# Setting up sendmail and Google problems



## drhowarddrfine (Apr 4, 2014)

I'm in a bit of a panic cause I transferred a site I have to a VPS running FreeBSD and tried using sendmail for the first time. I thought I set everything up properly, and everyone's email is going to where it's supposed to go, but I started getting email from Google to two of the addresses that state, 





> "Our system has detected an unusual rate of ..."


 and the rest is cut off in /var/log/maillog but, iirc, it says "traffic" and it might be related to spam. I'm scared to death I'll get their IP or email account banned and I saw, yesterday, where it said one of the accounts was "rate limited" but I haven't seen that in the logs today.
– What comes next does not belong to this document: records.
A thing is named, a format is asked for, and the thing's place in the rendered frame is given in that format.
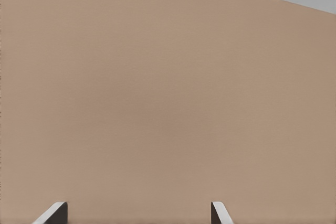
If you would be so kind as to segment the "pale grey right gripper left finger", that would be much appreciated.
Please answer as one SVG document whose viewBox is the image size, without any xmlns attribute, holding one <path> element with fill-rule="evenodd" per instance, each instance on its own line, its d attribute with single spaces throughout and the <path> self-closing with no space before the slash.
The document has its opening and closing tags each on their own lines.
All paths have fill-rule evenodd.
<svg viewBox="0 0 336 224">
<path fill-rule="evenodd" d="M 68 224 L 68 203 L 55 202 L 33 224 Z"/>
</svg>

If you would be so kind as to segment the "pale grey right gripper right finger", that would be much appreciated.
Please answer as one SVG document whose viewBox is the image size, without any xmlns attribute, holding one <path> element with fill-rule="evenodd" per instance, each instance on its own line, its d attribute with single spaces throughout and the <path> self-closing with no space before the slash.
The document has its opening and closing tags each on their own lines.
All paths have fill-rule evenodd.
<svg viewBox="0 0 336 224">
<path fill-rule="evenodd" d="M 220 201 L 211 202 L 211 224 L 234 224 L 225 205 Z"/>
</svg>

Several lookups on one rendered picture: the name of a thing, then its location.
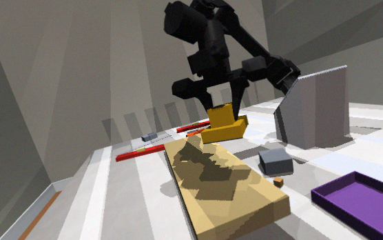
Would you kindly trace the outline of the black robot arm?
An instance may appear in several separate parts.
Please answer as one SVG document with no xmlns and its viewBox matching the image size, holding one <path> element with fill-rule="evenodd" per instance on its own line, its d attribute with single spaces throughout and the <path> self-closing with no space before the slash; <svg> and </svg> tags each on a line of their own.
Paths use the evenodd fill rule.
<svg viewBox="0 0 383 240">
<path fill-rule="evenodd" d="M 216 14 L 215 7 L 218 8 Z M 187 43 L 194 45 L 198 42 L 198 49 L 214 41 L 211 48 L 199 50 L 187 57 L 192 74 L 197 73 L 198 77 L 202 77 L 202 71 L 219 65 L 220 68 L 227 68 L 225 58 L 229 57 L 229 51 L 225 34 L 231 35 L 251 56 L 265 58 L 267 79 L 286 95 L 301 71 L 290 60 L 270 54 L 263 48 L 240 26 L 234 11 L 223 0 L 193 0 L 190 6 L 182 1 L 169 2 L 164 10 L 163 30 Z"/>
</svg>

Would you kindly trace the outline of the purple shallow tray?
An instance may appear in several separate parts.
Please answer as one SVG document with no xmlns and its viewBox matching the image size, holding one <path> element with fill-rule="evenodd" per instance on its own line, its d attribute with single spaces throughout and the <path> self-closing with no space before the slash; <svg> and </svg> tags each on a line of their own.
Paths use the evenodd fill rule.
<svg viewBox="0 0 383 240">
<path fill-rule="evenodd" d="M 311 201 L 370 240 L 383 240 L 383 182 L 353 171 L 311 190 Z"/>
</svg>

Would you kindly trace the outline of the small orange cube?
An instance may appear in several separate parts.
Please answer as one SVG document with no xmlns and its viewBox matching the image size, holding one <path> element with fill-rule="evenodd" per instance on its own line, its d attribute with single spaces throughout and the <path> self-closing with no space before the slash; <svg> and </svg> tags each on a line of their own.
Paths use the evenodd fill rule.
<svg viewBox="0 0 383 240">
<path fill-rule="evenodd" d="M 278 188 L 281 188 L 283 186 L 283 179 L 280 178 L 280 177 L 276 177 L 274 180 L 273 180 L 273 183 L 276 187 Z"/>
</svg>

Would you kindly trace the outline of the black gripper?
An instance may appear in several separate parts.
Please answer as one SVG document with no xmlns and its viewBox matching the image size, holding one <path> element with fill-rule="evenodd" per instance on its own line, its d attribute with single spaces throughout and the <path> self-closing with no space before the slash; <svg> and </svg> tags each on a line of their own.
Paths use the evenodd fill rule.
<svg viewBox="0 0 383 240">
<path fill-rule="evenodd" d="M 207 92 L 207 88 L 230 82 L 234 119 L 238 120 L 242 96 L 245 88 L 250 86 L 248 80 L 254 82 L 266 79 L 267 66 L 265 58 L 258 56 L 242 61 L 242 68 L 231 71 L 229 57 L 225 60 L 227 68 L 220 68 L 219 65 L 204 70 L 201 74 L 203 79 L 199 81 L 192 81 L 190 78 L 175 81 L 172 85 L 172 94 L 181 99 L 196 97 L 207 112 L 208 109 L 213 108 L 211 94 Z"/>
</svg>

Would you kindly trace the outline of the tan wooden floor panel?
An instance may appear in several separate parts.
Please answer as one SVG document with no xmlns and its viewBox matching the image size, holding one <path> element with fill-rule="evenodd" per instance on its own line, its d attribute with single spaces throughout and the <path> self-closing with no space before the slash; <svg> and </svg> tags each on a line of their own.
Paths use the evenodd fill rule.
<svg viewBox="0 0 383 240">
<path fill-rule="evenodd" d="M 164 147 L 197 240 L 234 240 L 291 215 L 289 195 L 200 133 Z"/>
</svg>
What I do is just relay any mail that comes to "domain1.com" on their IP address to their personal email, such as "john@gmail.com" and, as I said, this all works. It's just straight, out-of-the-box sendmail with nothing else added like procmail or dovecot, etc.

There are two IP addresses on the VPS. When I did a 'make' in /etc/mail, the created .mc and .cf files show domain2.mc and domain2.cf but only the hostname of 'www' for http://www.mc and http://www.cf instead of domain1mc and domain1.cf. Perhaps cause I still have the hostname set in /etc/rc.conf?
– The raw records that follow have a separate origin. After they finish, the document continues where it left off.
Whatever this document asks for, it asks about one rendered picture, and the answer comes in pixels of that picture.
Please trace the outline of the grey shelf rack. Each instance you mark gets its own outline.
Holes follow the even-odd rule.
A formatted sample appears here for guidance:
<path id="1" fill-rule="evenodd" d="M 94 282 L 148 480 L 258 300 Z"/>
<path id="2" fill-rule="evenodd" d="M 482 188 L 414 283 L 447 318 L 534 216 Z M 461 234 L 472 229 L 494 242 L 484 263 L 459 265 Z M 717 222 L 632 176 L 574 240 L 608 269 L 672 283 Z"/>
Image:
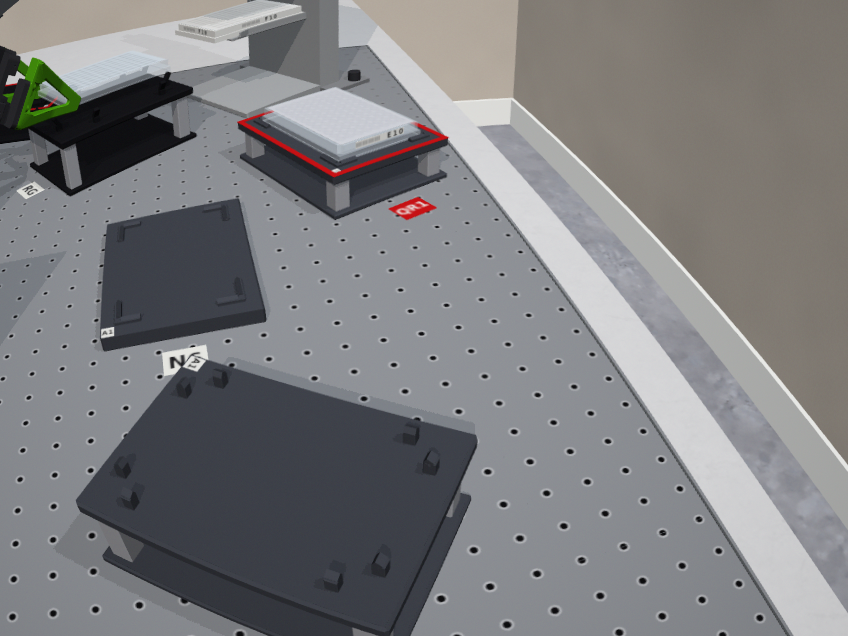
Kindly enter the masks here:
<path id="1" fill-rule="evenodd" d="M 302 6 L 303 13 L 227 39 L 248 36 L 249 66 L 194 86 L 188 98 L 250 118 L 339 81 L 339 0 L 267 1 Z"/>

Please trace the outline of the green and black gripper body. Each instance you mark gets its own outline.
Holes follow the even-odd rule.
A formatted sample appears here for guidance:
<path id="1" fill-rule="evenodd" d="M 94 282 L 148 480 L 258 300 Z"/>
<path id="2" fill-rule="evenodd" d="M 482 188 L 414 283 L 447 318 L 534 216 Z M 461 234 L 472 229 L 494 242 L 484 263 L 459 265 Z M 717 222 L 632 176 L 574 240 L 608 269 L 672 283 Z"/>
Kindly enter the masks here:
<path id="1" fill-rule="evenodd" d="M 5 48 L 0 63 L 0 124 L 10 129 L 16 129 L 18 125 L 31 84 L 30 81 L 19 78 L 11 103 L 7 102 L 8 98 L 3 95 L 8 76 L 16 75 L 20 59 L 15 51 Z"/>

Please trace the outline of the grey perforated work table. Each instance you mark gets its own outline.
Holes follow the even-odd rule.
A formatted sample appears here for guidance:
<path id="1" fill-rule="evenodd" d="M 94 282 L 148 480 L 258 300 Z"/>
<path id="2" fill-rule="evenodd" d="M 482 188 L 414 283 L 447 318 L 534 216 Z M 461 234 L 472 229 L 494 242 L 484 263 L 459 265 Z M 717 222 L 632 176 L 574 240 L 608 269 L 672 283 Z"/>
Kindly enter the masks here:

In my /etc/hosts file, I added (for example):


> 107.161.XX.XXX  www http://www.domain1.com
> 107.161.XX.XXX  www http://www.domain2.com



This was working so well the first couple of days and I thought I was all set. I know I'm blurting things out right now and I'll clean this up and add more info but hoping someone can set me straight.
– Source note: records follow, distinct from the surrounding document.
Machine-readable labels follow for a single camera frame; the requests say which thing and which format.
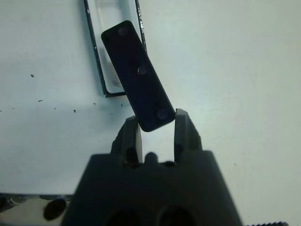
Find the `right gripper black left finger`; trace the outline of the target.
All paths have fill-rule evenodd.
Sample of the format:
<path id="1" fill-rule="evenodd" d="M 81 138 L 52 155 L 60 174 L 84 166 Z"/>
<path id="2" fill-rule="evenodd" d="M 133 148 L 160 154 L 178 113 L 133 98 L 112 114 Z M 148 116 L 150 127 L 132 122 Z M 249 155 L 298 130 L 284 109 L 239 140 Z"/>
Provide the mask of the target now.
<path id="1" fill-rule="evenodd" d="M 123 165 L 137 165 L 142 163 L 141 130 L 135 116 L 125 120 L 112 143 L 112 154 L 118 155 Z"/>

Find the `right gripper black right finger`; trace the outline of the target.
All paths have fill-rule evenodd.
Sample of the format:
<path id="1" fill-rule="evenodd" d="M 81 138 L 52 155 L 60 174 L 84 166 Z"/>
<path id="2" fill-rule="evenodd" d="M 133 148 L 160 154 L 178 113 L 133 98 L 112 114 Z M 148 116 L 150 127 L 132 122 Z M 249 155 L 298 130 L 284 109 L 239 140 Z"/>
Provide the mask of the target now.
<path id="1" fill-rule="evenodd" d="M 201 136 L 188 112 L 177 108 L 174 126 L 174 161 L 179 163 L 183 153 L 202 150 Z"/>

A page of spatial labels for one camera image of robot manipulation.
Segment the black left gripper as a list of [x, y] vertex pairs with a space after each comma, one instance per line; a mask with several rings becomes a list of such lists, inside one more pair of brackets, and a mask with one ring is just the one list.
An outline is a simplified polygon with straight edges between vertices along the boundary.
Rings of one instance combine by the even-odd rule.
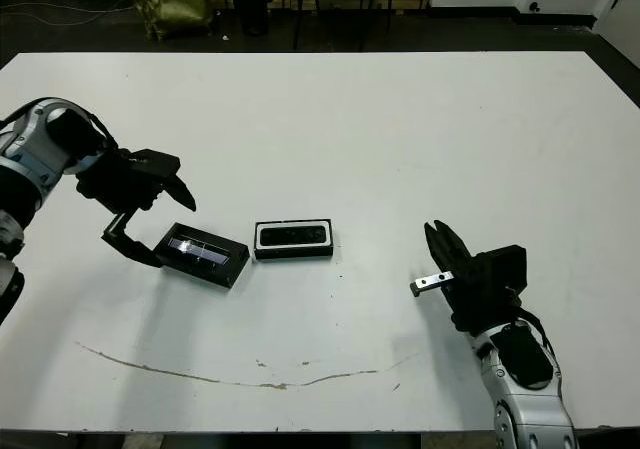
[[126, 233], [134, 211], [149, 210], [163, 191], [189, 210], [196, 211], [196, 201], [186, 184], [177, 176], [164, 179], [162, 187], [152, 176], [139, 171], [139, 156], [131, 151], [104, 153], [93, 165], [76, 174], [77, 191], [87, 199], [96, 200], [113, 214], [102, 240], [124, 257], [159, 268], [162, 262], [142, 242]]

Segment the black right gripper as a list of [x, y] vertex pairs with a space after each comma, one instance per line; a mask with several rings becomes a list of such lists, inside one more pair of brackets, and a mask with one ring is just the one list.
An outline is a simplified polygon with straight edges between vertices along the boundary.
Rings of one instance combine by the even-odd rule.
[[483, 332], [513, 319], [520, 293], [520, 263], [471, 258], [463, 240], [443, 222], [424, 224], [429, 253], [440, 272], [410, 283], [414, 297], [440, 289], [460, 332]]

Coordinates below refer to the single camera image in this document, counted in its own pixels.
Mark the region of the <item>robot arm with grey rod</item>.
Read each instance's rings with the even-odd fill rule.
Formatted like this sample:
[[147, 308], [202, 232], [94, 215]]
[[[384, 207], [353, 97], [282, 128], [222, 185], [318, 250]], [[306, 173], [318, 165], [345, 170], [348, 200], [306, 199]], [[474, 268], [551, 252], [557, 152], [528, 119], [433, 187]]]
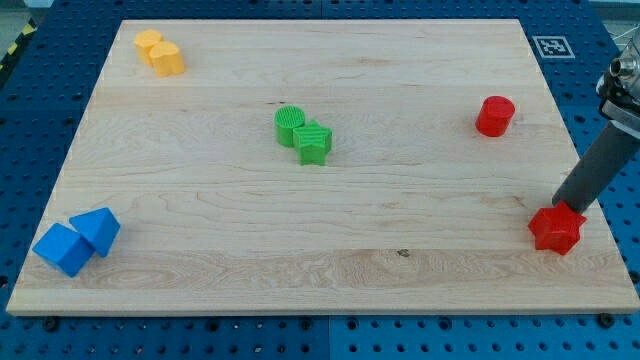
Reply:
[[611, 60], [596, 85], [608, 123], [552, 197], [582, 214], [639, 151], [639, 36]]

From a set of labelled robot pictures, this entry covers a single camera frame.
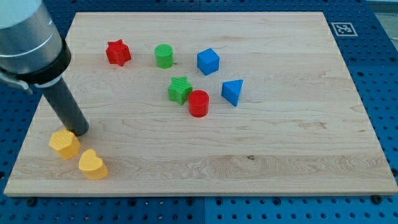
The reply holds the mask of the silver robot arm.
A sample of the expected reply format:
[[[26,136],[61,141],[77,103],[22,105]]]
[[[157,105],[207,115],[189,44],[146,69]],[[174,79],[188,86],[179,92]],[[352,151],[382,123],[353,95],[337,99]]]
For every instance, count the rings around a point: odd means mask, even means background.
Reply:
[[[1,82],[28,93],[50,87],[71,57],[43,0],[1,0]]]

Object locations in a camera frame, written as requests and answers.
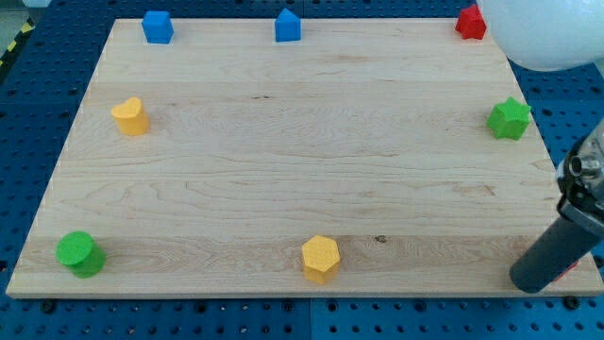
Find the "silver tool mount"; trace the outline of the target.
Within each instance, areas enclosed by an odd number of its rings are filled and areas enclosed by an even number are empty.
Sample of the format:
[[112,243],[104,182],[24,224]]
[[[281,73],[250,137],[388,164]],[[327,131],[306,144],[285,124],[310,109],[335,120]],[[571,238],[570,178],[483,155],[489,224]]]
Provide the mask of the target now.
[[603,120],[577,140],[557,167],[561,216],[603,233]]

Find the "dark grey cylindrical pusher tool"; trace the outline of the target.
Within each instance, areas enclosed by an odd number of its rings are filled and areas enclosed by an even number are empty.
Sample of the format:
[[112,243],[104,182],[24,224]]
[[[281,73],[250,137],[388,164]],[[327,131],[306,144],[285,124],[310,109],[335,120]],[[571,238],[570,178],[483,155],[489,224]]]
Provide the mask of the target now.
[[603,223],[597,218],[560,214],[512,265],[512,283],[525,293],[538,293],[602,241]]

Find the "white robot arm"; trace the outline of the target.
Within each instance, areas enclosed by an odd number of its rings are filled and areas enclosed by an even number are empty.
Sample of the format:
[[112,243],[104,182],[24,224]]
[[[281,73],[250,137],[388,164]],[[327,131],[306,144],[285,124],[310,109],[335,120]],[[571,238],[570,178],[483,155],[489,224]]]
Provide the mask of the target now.
[[[598,0],[478,0],[491,36],[530,70],[571,69],[603,58]],[[558,219],[512,265],[512,283],[538,293],[603,240],[603,126],[575,142],[559,163]]]
EDIT: I did add anti-spam for spamhaus into freebsd.mc and domain1.mc, domain2.mc, did a 'make all' and restarted sendmail but the warnings from Google keep coming.


----------



## SirDice (Apr 4, 2014)

Well, I'm thinking if "john" gets a lot of spam on john@domain1.com you're forwarding that too to his gmail account. Gmail might think you're the one that does the spamming. Did you take a look in /var/log/maillog to see what's going on?


----------



## drhowarddrfine (Apr 4, 2014)

That's where I'm seeing the Google response. What's driving me batty is it's saying it sends it to [email='john@domain1.com]'john@domain1.com[/email]' (actually, patrick and andy), but he's telling me he never gets that email.

```
Apr  4 11:02:20 www sm-mta[963]: starting daemon (8.14.7): SMTP+queueing@00:30:00
Apr  4 11:02:20 www sm-mta[963]: STARTTLS=server: file /etc/mail/certs/dh.param unsafe: No such
 file or directory
Apr  4 11:02:24 www sm-mta[965]: STARTTLS=client, relay=gmail-smtp-in.l.google.com., version=TL
Sv1/SSLv3, verify=FAIL, cipher=ECDHE-RSA-AES128-GCM-SHA256, bits=128/128
Apr  4 11:02:28 www sm-mta[965]: STARTTLS=client, relay=alt1.gmail-smtp-in.l.google.com., versi
on=TLSv1/SSLv3, verify=FAIL, cipher=ECDHE-RSA-AES128-GCM-SHA256, bits=128/128
Apr  4 11:02:32 www sm-mta[965]: STARTTLS=client, relay=alt2.gmail-smtp-in.l.google.com., versi
on=TLSv1/SSLv3, verify=FAIL, cipher=ECDHE-RSA-AES128-GCM-SHA256, bits=128/128
Apr  4 11:02:42 www sm-mta[965]: STARTTLS=client, relay=alt3.gmail-smtp-in.l.google.com., versi
on=TLSv1/SSLv3, verify=FAIL, cipher=ECDHE-RSA-AES128-GCM-SHA256, bits=128/128
Apr  4 11:02:51 www sm-mta[965]: STARTTLS=client, relay=alt4.gmail-smtp-in.l.google.com., versi
on=TLSv1/SSLv3, verify=FAIL, cipher=ECDHE-RSA-AES128-GCM-SHA256, bits=128/128
Apr  4 11:02:56 www sm-mta[965]: s34FcNgE048336: to=<andy@domain1.com>, delay=00:24:33, 
xdelay=00:00:35, mailer=esmtp, pri=221391, relay=alt4.gmail-smtp-in.l.google.com. [173.194.70.2
6], dsn=4.0.0, stat=Deferred: 421-4.7.0 [107.161.XX.XXX      15] Our system has detected an unu
sual rate of
Apr  4 11:02:56 www sm-mta[965]: s33IxBI1045698: to=<patrick@domain1.com>, delay=21:03:4
5, xdelay=00:00:00, mailer=esmtp, pri=4271996, relay=alt4.gmail-smtp-in.l.google.com., dsn=4.0.
0, stat=Deferred
```
I'll be the first to admit I don't know what I'm doing but I thought I did.


----------



## drhowarddrfine (Apr 4, 2014)

Let's wait a an hour and see what happens. I made a change that might have fixed this. I'll report back then but any comments and ideas are welcome.


----------



## drhowarddrfine (Apr 4, 2014)

After two hours, I still haven't gotten any complaints from Google so I'm thinking it's fixed. The problem seems to be it didn't like the hostname I had set in rc.conf. There I only put 'www' but changing it to 'www.domain1.com' made the problem go away. 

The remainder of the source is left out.